=== Action item ===
Each line below with the string "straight" should be copied.

====== Data shown

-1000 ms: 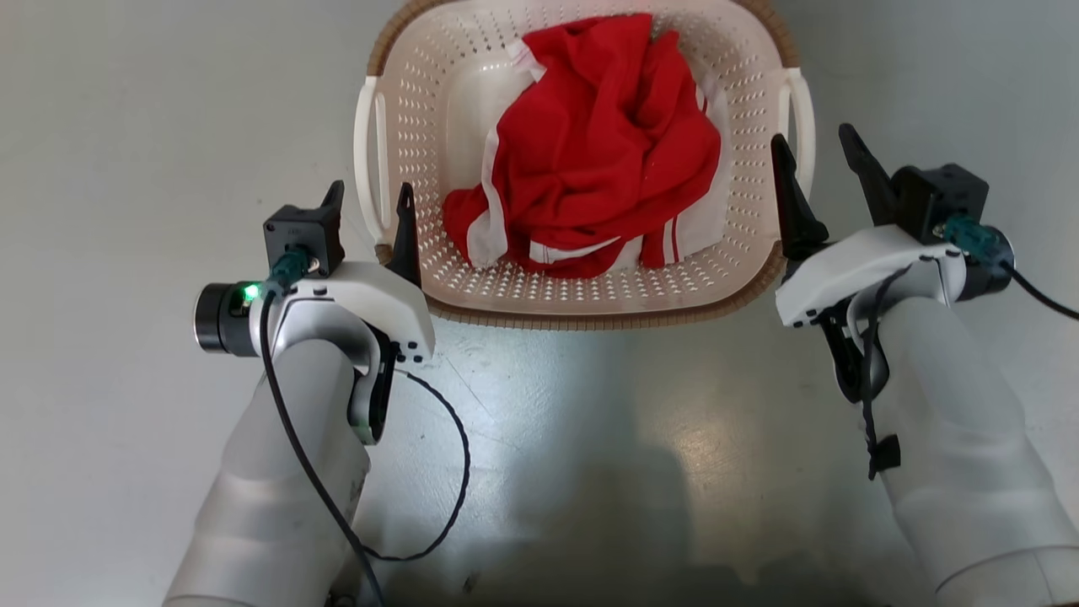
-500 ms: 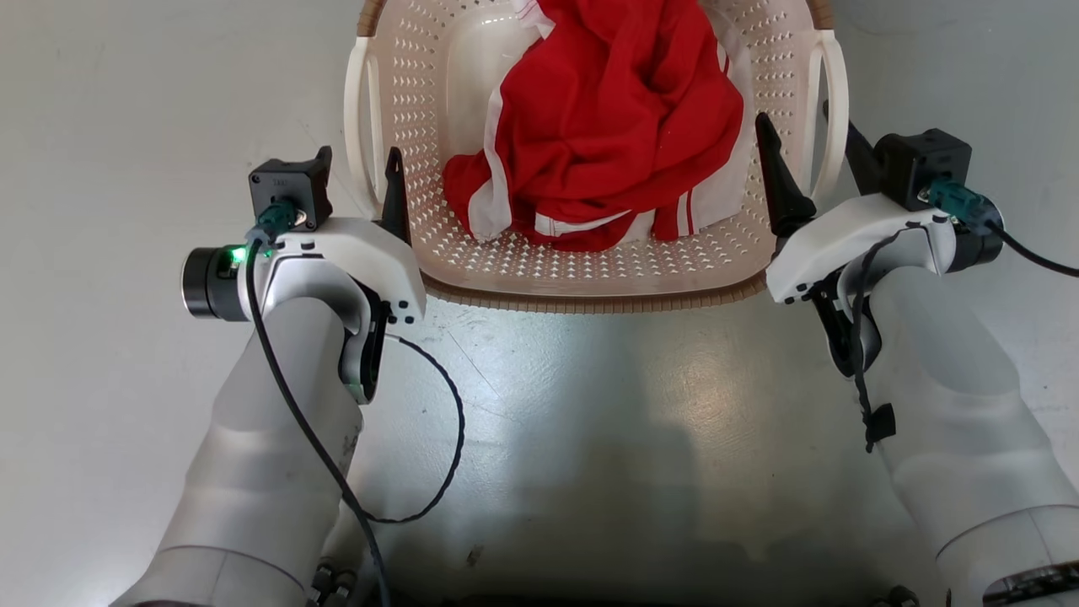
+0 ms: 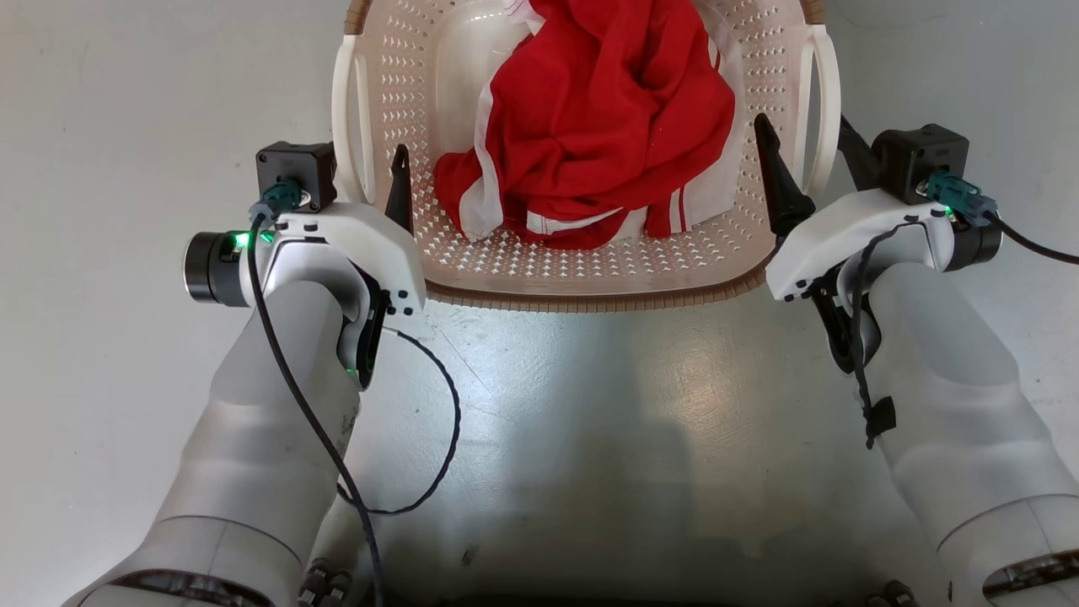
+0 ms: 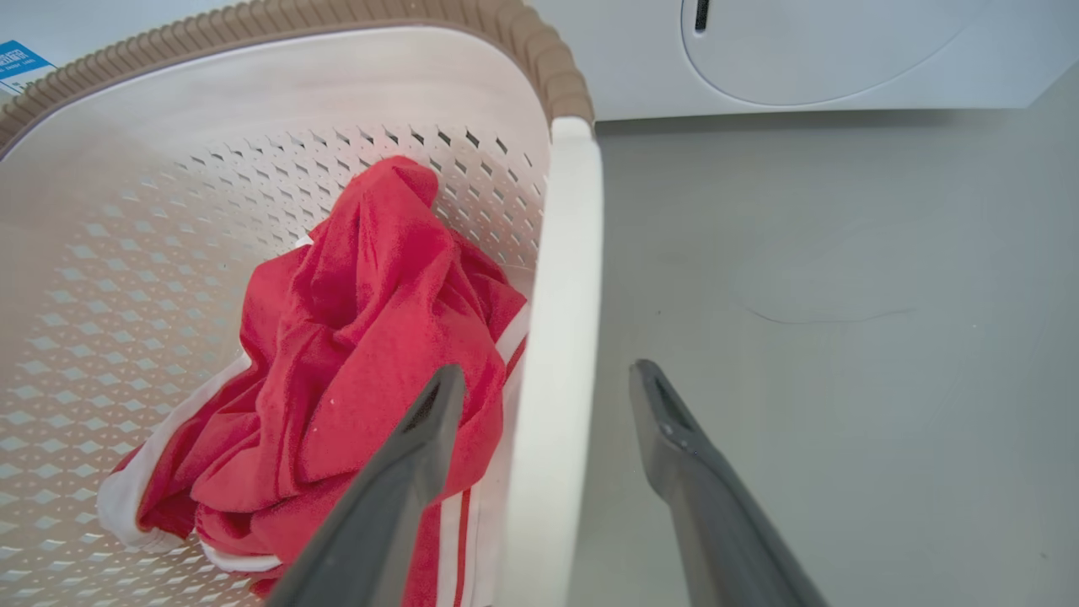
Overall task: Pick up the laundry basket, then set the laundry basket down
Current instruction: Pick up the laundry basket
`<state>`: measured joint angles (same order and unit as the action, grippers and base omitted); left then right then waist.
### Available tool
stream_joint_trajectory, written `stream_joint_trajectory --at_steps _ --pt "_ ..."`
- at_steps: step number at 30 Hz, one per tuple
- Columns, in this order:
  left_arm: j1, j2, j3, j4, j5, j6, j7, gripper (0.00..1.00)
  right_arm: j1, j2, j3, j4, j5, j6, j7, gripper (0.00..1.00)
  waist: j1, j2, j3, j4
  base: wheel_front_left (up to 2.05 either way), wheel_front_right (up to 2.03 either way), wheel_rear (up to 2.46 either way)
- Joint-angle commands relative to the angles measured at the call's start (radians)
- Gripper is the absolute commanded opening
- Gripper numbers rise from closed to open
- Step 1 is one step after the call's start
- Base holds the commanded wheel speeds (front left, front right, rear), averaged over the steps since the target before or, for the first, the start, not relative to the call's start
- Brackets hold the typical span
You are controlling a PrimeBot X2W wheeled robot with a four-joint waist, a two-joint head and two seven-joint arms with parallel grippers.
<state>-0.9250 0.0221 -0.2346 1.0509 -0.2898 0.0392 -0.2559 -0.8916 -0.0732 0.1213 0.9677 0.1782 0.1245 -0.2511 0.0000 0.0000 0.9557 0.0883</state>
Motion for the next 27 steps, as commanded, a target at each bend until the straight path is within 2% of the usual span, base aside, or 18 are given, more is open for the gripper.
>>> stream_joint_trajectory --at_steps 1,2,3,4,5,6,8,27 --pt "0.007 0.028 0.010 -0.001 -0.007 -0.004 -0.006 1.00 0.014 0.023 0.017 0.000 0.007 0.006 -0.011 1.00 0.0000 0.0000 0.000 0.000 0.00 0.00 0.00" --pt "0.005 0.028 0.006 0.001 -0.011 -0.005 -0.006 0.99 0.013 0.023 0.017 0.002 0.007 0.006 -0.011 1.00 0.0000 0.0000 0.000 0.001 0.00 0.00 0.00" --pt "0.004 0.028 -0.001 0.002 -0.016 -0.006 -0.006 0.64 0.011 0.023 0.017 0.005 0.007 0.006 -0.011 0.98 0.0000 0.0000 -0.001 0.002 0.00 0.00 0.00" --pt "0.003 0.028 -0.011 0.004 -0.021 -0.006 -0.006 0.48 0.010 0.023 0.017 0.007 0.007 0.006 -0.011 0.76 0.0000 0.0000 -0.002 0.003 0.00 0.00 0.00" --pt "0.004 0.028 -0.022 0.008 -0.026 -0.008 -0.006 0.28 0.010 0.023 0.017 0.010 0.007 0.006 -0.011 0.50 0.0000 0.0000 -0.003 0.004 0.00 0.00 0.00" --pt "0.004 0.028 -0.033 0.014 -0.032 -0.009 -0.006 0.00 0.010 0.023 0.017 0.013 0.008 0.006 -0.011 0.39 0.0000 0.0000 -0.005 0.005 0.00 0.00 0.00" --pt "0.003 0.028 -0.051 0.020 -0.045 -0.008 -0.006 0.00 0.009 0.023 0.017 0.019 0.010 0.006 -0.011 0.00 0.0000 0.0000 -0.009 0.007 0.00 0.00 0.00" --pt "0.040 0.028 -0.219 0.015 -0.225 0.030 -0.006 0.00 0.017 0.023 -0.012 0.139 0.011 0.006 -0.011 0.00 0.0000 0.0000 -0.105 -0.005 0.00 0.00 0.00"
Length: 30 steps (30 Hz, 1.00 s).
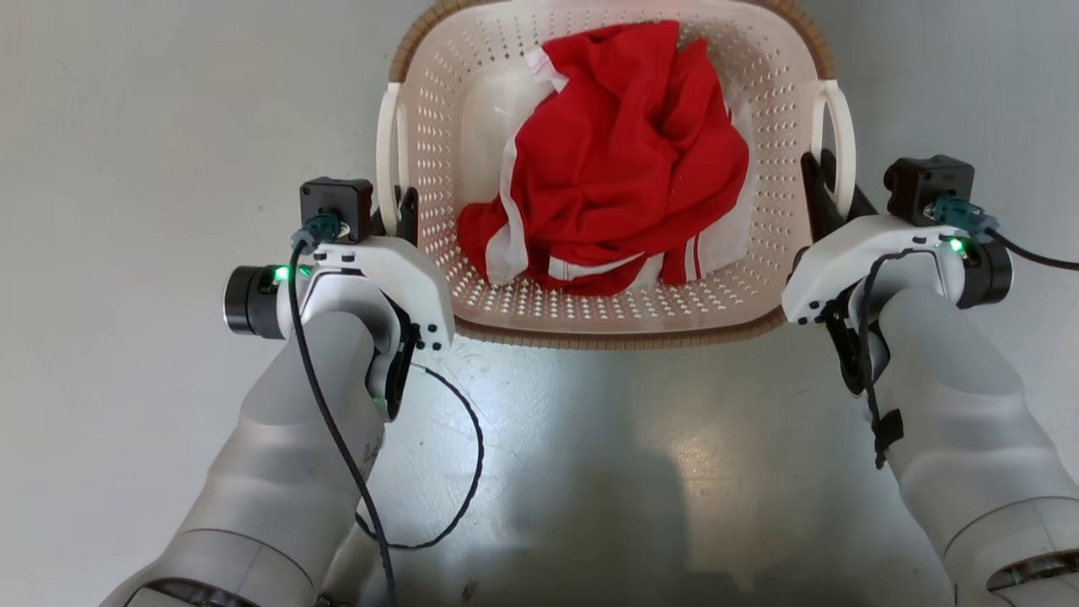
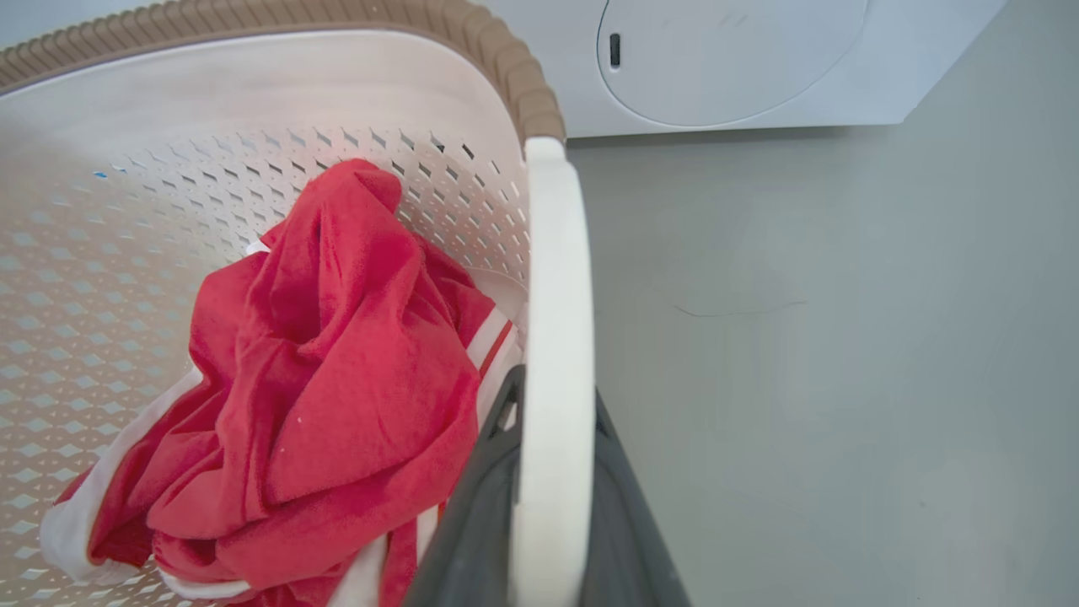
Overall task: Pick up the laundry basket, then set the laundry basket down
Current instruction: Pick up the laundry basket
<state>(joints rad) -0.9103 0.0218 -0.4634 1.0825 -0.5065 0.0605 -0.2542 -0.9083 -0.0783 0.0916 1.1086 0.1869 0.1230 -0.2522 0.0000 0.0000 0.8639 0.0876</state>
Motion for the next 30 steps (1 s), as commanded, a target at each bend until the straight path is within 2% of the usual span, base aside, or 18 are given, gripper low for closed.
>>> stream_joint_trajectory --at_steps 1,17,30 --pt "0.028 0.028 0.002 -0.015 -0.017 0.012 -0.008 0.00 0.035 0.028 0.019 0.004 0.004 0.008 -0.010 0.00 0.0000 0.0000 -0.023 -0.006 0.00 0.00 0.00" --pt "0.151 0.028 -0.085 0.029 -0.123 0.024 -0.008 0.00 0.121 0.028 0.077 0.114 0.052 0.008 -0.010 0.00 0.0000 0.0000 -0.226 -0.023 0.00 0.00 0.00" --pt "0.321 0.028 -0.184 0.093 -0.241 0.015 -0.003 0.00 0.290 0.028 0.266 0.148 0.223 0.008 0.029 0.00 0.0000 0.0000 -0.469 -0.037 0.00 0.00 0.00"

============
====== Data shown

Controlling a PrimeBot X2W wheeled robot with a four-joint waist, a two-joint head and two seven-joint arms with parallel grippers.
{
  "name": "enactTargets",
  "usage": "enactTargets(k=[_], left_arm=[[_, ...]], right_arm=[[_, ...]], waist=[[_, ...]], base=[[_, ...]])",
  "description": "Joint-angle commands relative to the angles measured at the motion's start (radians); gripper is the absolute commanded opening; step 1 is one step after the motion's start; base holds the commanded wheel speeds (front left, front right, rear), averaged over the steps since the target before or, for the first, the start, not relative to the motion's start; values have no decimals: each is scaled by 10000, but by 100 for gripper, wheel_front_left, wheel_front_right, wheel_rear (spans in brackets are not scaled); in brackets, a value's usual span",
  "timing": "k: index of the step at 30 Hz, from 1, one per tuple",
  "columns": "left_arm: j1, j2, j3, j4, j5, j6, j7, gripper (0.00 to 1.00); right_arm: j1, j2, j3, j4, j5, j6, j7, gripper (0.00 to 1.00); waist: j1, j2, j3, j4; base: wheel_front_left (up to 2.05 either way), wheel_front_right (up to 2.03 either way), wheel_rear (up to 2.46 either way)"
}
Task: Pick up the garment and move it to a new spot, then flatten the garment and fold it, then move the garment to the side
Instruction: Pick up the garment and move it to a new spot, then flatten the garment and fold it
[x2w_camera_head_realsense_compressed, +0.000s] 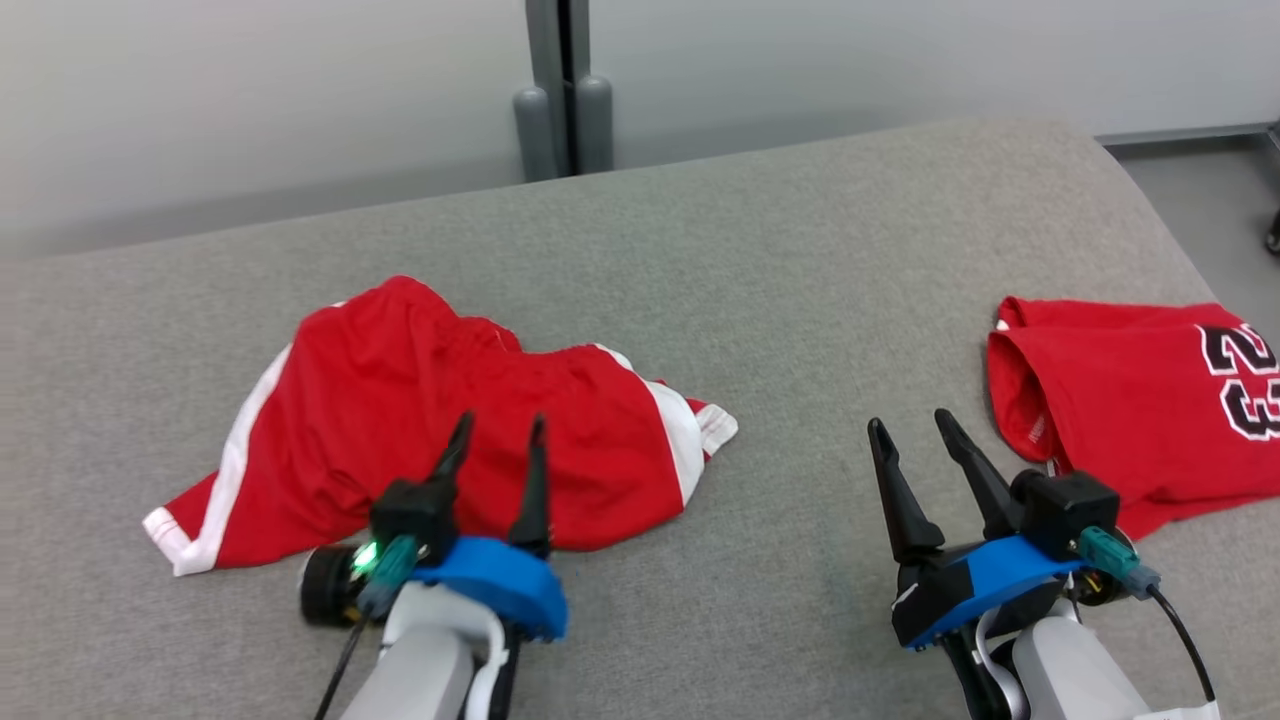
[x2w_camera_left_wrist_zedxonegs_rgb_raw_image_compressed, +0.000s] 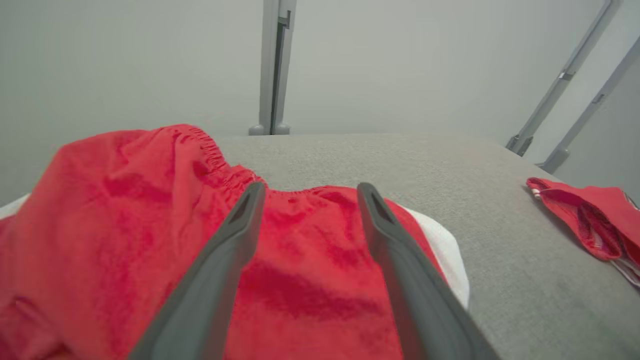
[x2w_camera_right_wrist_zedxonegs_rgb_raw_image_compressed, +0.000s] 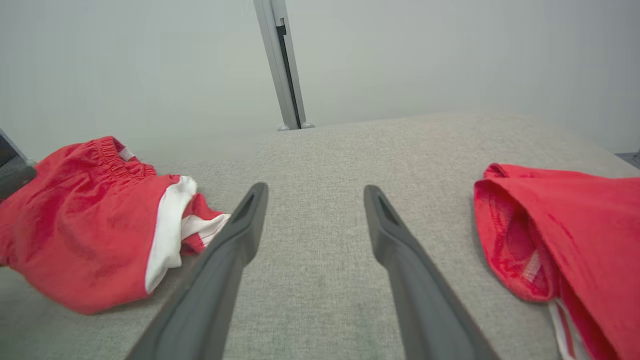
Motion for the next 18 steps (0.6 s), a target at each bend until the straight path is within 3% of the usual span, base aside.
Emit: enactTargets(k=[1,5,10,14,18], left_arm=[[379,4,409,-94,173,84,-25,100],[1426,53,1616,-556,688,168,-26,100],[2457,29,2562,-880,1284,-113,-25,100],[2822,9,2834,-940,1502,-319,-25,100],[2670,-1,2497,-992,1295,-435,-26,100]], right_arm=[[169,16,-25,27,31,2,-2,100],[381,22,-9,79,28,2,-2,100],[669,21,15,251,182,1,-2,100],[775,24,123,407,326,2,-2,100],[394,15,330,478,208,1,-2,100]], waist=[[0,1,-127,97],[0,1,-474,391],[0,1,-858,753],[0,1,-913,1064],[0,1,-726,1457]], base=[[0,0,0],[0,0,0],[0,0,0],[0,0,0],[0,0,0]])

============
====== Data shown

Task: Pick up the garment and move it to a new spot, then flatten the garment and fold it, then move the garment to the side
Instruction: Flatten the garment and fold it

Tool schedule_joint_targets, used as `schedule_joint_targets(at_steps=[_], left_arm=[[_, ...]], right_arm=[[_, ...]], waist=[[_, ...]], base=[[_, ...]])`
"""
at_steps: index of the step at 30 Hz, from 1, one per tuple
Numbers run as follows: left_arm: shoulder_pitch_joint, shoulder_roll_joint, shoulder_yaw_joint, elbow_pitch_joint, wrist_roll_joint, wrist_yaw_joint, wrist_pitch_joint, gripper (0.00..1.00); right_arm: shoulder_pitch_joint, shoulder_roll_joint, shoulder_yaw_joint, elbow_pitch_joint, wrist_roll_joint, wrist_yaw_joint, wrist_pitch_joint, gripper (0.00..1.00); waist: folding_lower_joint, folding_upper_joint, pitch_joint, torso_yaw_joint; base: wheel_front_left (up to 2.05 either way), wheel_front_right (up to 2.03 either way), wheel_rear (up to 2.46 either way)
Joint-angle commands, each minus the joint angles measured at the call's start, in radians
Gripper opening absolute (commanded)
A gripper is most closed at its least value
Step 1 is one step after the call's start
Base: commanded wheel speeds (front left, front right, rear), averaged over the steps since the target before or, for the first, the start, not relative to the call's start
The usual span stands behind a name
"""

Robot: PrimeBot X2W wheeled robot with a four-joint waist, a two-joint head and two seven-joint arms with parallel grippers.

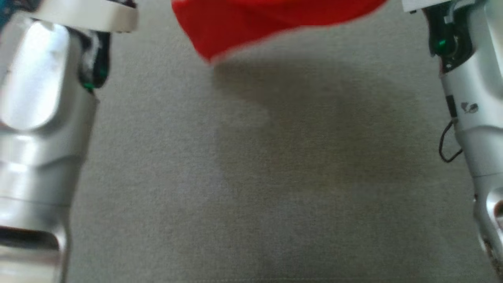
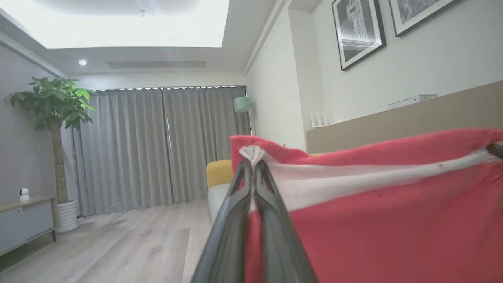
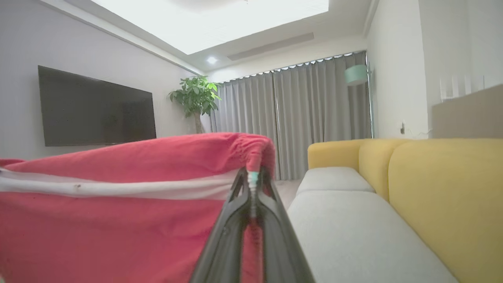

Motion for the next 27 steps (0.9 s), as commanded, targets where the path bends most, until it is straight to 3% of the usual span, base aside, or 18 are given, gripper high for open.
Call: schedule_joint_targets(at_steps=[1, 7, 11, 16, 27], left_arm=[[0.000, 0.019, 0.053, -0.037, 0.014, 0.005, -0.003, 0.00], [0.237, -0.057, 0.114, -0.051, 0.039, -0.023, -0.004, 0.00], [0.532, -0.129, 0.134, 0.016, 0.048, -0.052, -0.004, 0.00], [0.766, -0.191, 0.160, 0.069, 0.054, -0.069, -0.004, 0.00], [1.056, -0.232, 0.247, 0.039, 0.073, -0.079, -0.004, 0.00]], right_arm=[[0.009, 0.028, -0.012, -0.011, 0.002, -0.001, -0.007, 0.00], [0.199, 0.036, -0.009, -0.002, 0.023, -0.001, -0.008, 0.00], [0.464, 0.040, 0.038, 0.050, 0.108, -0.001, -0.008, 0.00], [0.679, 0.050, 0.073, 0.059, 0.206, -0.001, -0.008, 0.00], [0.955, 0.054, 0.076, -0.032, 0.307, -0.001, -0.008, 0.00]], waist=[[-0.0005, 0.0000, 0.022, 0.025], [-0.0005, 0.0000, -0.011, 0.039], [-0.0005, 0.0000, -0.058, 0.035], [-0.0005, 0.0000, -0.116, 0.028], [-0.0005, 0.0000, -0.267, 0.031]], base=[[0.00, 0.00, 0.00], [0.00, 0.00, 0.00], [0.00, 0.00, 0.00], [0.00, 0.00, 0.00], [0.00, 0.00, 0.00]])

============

=== Answer box ===
Motion for the next 27 steps, as commanded, a target at each bend until the straight path is within 2% of the usual span, base aside, or 18 are given, more is open for the gripper.
Motion for the next 30 steps (1 s), as commanded, a target at each bend until the straight path is within 2% of the usual span, base aside, or 18 are given, gripper low for closed.
Motion for the next 18 steps (0.6 s), a target at each bend until the straight path is within 3% of the usual span, base aside.
Motion for the next 27 steps (0.9 s), as commanded, targets where the path bends most, until it is straight to 3% of the usual span, base aside, or 18 are given, gripper high for open.

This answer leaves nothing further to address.